Cavatone didn’t avoid this question, and it’s worth taking seriously.
The scenario that could create meaningful headwinds: a severe global liquidity crisis forcing major central banks to sell gold reserves quickly. Cavatone cited sustained extreme oil prices as one potential trigger — a scenario where governments can no longer fund operations through fiat issuance and must liquidate hard assets instead.
That sounds bearish on the surface. Both Cavatone and Alan framed it differently — as a generational buying opportunity.
The reasoning: for that scenario to materialize, major fiat currencies would have to fail simultaneously, triggering economic disruption on a scale that’s hard to fully model. For investors who already hold physical gold outside the banking system and have a long enough time horizon, that’s accumulation territory, not a reason to exit.
The bear case, properly understood, is a bull case with a longer fuse.
Why Don’t More People Buy Gold?
This was the most candid part of the conversation.
Cavatone pointed to familiar obstacles: entrenched brand narratives, conflicting financial incentives among portfolio managers, and a general closed-mindedness toward gold as an asset class.

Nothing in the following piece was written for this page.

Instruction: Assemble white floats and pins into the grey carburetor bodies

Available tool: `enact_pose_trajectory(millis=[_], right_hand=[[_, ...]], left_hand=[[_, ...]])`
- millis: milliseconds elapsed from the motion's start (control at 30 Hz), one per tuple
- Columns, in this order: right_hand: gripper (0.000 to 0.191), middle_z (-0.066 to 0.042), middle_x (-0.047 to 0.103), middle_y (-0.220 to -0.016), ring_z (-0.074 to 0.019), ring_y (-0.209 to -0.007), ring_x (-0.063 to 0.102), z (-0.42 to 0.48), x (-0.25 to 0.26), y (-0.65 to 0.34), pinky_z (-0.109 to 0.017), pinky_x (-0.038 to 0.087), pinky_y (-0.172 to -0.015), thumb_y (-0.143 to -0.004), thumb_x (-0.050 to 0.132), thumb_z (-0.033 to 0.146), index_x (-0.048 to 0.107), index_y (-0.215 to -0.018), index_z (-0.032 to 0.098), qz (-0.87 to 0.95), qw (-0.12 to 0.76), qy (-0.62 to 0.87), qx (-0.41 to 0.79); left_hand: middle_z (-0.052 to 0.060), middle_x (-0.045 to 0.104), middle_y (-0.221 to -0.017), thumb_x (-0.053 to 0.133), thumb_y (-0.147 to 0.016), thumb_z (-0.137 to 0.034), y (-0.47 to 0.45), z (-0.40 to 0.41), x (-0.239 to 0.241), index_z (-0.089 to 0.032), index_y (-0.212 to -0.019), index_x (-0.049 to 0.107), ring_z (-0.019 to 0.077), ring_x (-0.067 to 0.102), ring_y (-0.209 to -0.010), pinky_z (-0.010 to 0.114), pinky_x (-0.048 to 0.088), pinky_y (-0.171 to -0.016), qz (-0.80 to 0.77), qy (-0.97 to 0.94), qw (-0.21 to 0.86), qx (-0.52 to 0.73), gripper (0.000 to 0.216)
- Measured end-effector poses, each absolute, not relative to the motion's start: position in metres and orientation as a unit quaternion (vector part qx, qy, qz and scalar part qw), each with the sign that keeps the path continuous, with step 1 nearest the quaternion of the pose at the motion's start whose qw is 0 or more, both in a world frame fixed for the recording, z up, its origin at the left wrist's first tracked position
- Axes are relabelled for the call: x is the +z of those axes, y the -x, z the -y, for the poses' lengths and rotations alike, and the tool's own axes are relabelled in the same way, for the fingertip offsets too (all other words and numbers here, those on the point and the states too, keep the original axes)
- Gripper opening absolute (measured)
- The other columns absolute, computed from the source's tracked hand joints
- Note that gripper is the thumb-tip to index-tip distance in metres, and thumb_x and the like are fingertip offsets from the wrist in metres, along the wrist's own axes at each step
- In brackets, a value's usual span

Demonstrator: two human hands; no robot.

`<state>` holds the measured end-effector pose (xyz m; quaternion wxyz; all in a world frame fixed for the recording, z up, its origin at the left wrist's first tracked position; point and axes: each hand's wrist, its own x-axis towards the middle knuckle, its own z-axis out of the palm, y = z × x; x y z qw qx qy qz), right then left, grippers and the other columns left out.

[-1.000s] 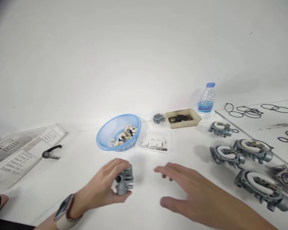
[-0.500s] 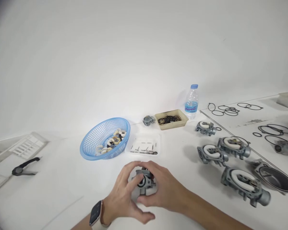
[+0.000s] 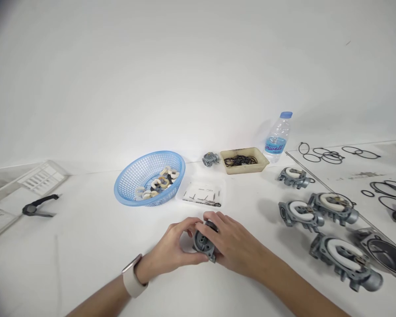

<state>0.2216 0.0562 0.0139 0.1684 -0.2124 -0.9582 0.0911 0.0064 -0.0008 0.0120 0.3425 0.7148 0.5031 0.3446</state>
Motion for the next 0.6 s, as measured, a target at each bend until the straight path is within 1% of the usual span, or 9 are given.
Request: enact_pose_trajectory(millis=[67,133,200,267,333,400,433,533,600], right_hand=[[0.072,-0.010,0.051,-0.125,-0.0260,-0.101,0.060,-0.056,0.023,-0.227,-0.039,0.056,-0.079,-0.073,0.061,0.005,0.046,-0.140,0.027,0.951,0.130,0.235,0.156],[0.079,-0.006,0.050,-0.128,-0.0237,-0.103,0.061,-0.056,0.034,-0.234,-0.035,0.056,-0.081,-0.074,0.067,0.012,0.042,-0.145,0.033,0.937,0.098,0.256,0.217],[0.077,-0.003,0.049,-0.131,-0.0213,-0.100,0.063,-0.056,0.044,-0.239,-0.032,0.055,-0.080,-0.075,0.071,0.021,0.043,-0.146,0.038,0.920,0.071,0.280,0.265],[0.070,-0.001,0.052,-0.129,-0.0196,-0.095,0.064,-0.054,0.051,-0.242,-0.030,0.054,-0.077,-0.079,0.071,0.026,0.048,-0.143,0.041,0.906,0.053,0.307,0.286],[0.063,-0.001,0.056,-0.123,-0.0214,-0.095,0.064,-0.052,0.054,-0.242,-0.031,0.053,-0.077,-0.080,0.071,0.029,0.053,-0.140,0.040,0.900,0.041,0.333,0.278],[0.062,-0.004,0.059,-0.121,-0.0270,-0.102,0.063,-0.050,0.055,-0.242,-0.036,0.053,-0.080,-0.079,0.074,0.034,0.056,-0.138,0.036,0.899,0.026,0.358,0.250],[0.063,-0.005,0.060,-0.121,-0.0299,-0.105,0.063,-0.049,0.055,-0.242,-0.038,0.053,-0.082,-0.078,0.076,0.038,0.057,-0.138,0.034,0.900,0.016,0.367,0.236],[0.067,-0.008,0.061,-0.127,-0.0351,-0.111,0.062,-0.052,0.063,-0.242,-0.044,0.052,-0.088,-0.076,0.080,0.048,0.059,-0.138,0.031,0.903,-0.005,0.377,0.208],[0.063,-0.008,0.062,-0.128,-0.0342,-0.112,0.062,-0.058,0.076,-0.241,-0.044,0.052,-0.089,-0.080,0.077,0.054,0.061,-0.136,0.031,0.908,0.004,0.374,0.190]], left_hand=[[0.000,0.072,-0.101,0.091,-0.070,-0.036,-0.005,-0.001,0.011,-0.026,-0.124,0.062,0.0197,0.063,-0.086,0.033,0.053,-0.082,-0.490,-0.716,0.354,0.349,0.063],[0.001,0.072,-0.104,0.091,-0.071,-0.039,-0.004,-0.003,0.012,-0.025,-0.127,0.062,0.0198,0.063,-0.087,0.032,0.053,-0.082,-0.468,-0.715,0.376,0.359,0.064],[0.003,0.071,-0.109,0.091,-0.072,-0.041,-0.002,-0.004,0.015,-0.025,-0.129,0.062,0.0200,0.063,-0.090,0.031,0.052,-0.082,-0.444,-0.717,0.404,0.354,0.066],[0.004,0.070,-0.114,0.091,-0.071,-0.042,-0.002,-0.004,0.018,-0.025,-0.131,0.061,0.0212,0.063,-0.092,0.032,0.052,-0.083,-0.429,-0.731,0.414,0.332,0.070],[0.005,0.069,-0.119,0.094,-0.065,-0.042,-0.004,-0.002,0.019,-0.025,-0.135,0.059,0.0244,0.064,-0.098,0.035,0.052,-0.088,-0.427,-0.751,0.395,0.313,0.079],[0.006,0.068,-0.120,0.096,-0.061,-0.042,-0.007,0.001,0.017,-0.026,-0.138,0.056,0.0268,0.064,-0.100,0.038,0.051,-0.092,-0.437,-0.766,0.364,0.300,0.088],[0.006,0.068,-0.118,0.096,-0.061,-0.041,-0.008,0.002,0.015,-0.026,-0.139,0.055,0.0270,0.065,-0.099,0.038,0.051,-0.091,-0.445,-0.771,0.350,0.293,0.089],[0.004,0.070,-0.107,0.092,-0.067,-0.038,-0.011,0.003,0.008,-0.025,-0.134,0.058,0.0255,0.066,-0.091,0.036,0.052,-0.083,-0.469,-0.777,0.317,0.277,0.076],[0.005,0.070,-0.108,0.091,-0.070,-0.041,-0.011,0.003,0.005,-0.024,-0.131,0.061,0.0261,0.067,-0.092,0.035,0.053,-0.082,-0.477,-0.776,0.304,0.280,0.070]])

Alan’s diagnosis went further. The biggest barrier isn’t logic — it’s tribe.
Most people belong to social circles where gold is dismissed as a fringe idea. No yield. Tinfoil hat territory. And even when the math clearly supports ownership, people won’t absorb the social cost of breaking from their group’s consensus. It’s not an intelligence failure. It’s a social survival instinct — one that operates below the level of rational analysis.
Understanding that dynamic is the first step toward getting past it.
The Takeaway
The person who surveys central banks for a living isn’t seeing a bubble. He’s seeing a structural shift away from fiat — one that’s been building for years, is now backed by a five-year forward signal from the institutions themselves, and still has room to run.

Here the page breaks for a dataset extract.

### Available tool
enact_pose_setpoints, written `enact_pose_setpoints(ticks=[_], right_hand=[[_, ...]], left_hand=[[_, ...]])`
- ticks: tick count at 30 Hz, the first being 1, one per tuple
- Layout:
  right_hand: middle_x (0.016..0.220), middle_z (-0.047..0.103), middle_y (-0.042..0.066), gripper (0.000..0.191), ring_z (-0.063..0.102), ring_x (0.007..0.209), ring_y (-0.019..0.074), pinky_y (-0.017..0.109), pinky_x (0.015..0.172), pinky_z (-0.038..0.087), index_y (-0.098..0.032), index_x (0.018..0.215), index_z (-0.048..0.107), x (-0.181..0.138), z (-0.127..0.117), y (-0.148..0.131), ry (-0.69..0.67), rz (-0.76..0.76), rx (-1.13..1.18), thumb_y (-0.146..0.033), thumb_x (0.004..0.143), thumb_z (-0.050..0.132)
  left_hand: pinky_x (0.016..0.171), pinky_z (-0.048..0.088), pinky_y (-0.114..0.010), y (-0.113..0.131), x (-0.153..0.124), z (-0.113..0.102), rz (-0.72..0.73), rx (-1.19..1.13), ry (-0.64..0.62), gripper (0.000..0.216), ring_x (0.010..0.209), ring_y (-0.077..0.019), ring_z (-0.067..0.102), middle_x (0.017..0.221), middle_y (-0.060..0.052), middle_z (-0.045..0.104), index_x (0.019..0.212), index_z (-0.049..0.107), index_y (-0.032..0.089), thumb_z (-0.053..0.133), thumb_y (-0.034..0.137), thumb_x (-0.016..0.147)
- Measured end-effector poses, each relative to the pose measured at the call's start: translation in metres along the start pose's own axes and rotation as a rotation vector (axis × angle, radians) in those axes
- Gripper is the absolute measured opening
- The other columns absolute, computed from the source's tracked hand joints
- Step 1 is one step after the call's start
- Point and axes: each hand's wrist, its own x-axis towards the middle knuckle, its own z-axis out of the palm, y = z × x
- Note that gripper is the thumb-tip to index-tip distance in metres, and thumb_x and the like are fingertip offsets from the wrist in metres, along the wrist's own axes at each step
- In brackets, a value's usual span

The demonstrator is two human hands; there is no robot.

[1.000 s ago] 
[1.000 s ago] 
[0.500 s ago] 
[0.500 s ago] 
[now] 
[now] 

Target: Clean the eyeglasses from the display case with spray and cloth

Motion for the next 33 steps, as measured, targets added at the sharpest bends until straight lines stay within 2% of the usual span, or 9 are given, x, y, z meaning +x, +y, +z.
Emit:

The risks driving central bank demand are the same risks individual investors face. The response, according to Cavatone, is the same: accumulate, hold long, and don’t let short-term price moves override your time horizon.
People Also Ask
Why are central banks buying so much gold right now?
Central banks are increasing gold allocations in response to rising geopolitical risk, domestic inflation concerns, and a deliberate move away from fiat currency dependency — including the dollar and euro. According to World Gold Council strategist Joe Cavatone, central banks are signaling a multi-year reduction in fiat exposure, with gold serving as the primary alternative reserve asset.

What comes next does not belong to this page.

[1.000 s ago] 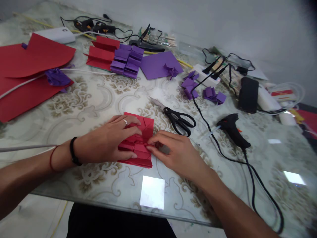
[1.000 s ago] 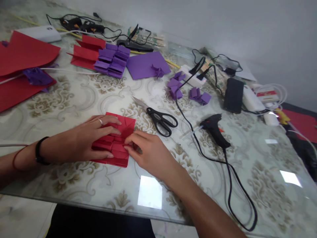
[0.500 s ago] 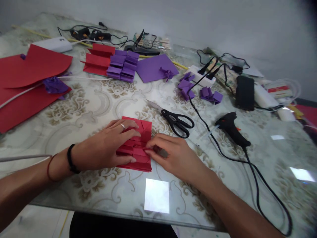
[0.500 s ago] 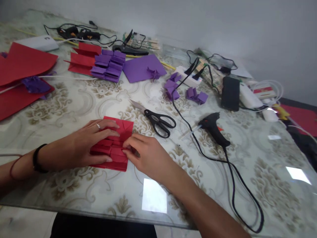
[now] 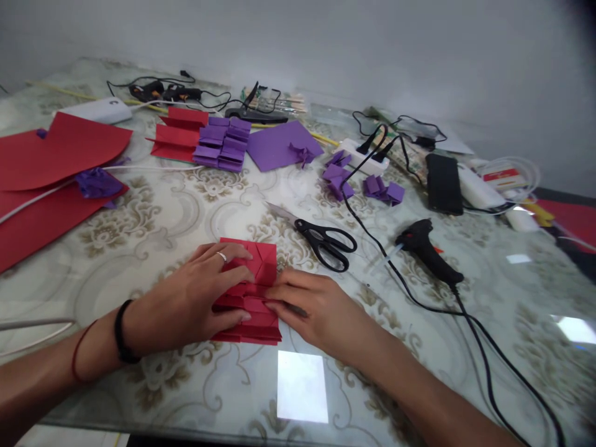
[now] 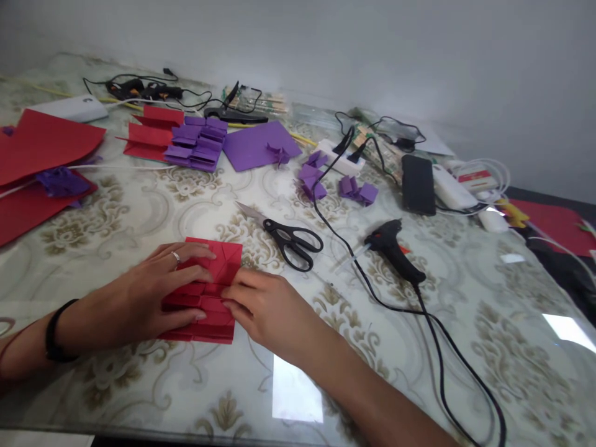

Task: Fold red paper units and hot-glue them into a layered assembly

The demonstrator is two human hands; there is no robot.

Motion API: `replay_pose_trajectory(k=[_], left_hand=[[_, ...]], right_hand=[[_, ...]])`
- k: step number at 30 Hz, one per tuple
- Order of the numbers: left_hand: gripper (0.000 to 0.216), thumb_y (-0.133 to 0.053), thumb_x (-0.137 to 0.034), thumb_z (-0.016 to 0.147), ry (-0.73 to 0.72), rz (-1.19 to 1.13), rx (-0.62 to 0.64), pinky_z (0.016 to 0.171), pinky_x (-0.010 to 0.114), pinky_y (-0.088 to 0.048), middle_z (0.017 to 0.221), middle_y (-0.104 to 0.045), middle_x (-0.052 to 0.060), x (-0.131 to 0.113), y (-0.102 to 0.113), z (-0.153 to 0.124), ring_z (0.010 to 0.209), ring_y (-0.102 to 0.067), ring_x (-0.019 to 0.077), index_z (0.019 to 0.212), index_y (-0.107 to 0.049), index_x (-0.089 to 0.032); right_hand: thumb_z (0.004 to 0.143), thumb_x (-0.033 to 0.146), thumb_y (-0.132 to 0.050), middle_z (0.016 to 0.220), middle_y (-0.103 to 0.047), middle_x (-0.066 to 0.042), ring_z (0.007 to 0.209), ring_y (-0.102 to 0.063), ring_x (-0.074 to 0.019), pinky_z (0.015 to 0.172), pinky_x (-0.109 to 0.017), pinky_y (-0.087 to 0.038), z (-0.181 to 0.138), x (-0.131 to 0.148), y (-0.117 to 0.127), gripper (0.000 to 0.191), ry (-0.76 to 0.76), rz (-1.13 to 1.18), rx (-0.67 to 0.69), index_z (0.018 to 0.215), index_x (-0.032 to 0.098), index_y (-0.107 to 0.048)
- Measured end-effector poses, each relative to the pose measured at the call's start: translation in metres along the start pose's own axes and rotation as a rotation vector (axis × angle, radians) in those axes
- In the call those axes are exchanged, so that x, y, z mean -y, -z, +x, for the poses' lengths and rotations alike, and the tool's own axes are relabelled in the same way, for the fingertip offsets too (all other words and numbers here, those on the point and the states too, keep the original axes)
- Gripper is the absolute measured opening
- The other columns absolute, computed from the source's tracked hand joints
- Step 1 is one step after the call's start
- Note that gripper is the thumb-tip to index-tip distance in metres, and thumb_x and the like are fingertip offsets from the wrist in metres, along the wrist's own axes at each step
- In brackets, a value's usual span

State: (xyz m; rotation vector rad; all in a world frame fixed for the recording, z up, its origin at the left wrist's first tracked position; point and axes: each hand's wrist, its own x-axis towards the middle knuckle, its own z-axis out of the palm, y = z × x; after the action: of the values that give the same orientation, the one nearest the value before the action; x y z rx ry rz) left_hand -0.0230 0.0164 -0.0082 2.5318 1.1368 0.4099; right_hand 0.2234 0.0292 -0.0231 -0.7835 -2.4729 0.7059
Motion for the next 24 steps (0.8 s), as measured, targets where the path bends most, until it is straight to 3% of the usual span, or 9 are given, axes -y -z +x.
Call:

Is gold officially recognized as a reserve asset?
Yes. Gold is recognized by the IMF as an official reserve asset, which is why central banks worldwide are permitted to hold it as part of their reserve portfolios. Silver does not share this designation, making gold uniquely positioned within the global monetary system.
Are central banks buying gold to trade it or hold it long term?
Central banks are accumulating gold for the long term, not trading it for short-term gains. This long-horizon approach means they treat price dips as buying opportunities rather than sell signals — a strategy that distinguishes them from speculative market participants.
Why did the gold price drop after such a strong rally?
The recent pullback followed an unusually fast 30% run-up driven by leveraged trades, momentum buying, and speculation — particularly in Asian markets — rather than fundamental demand. Cavatone noted the correction itself wasn’t surprising; the speed of the preceding rally was.
What could cause central banks to sell gold?
The primary risk scenario is a severe global liquidity crisis — where major governments can no longer fund operations through fiat issuance and must liquidate hard assets quickly. This scenario would require simultaneous fiat currency failure across multiple large economies, something most analysts consider a tail risk rather than a baseline outcome.
Sources
https://www.imf.org/en/about/factsheets/sheets/2022/gold-in-the-imf
https://www.gold.org/goldhub/research/gold-demand-trends
Disclaimer: This article is for informational purposes only and does not constitute investment advice. Past performance is not indicative of future results. Always consult a qualified financial advisor before making investment decisions.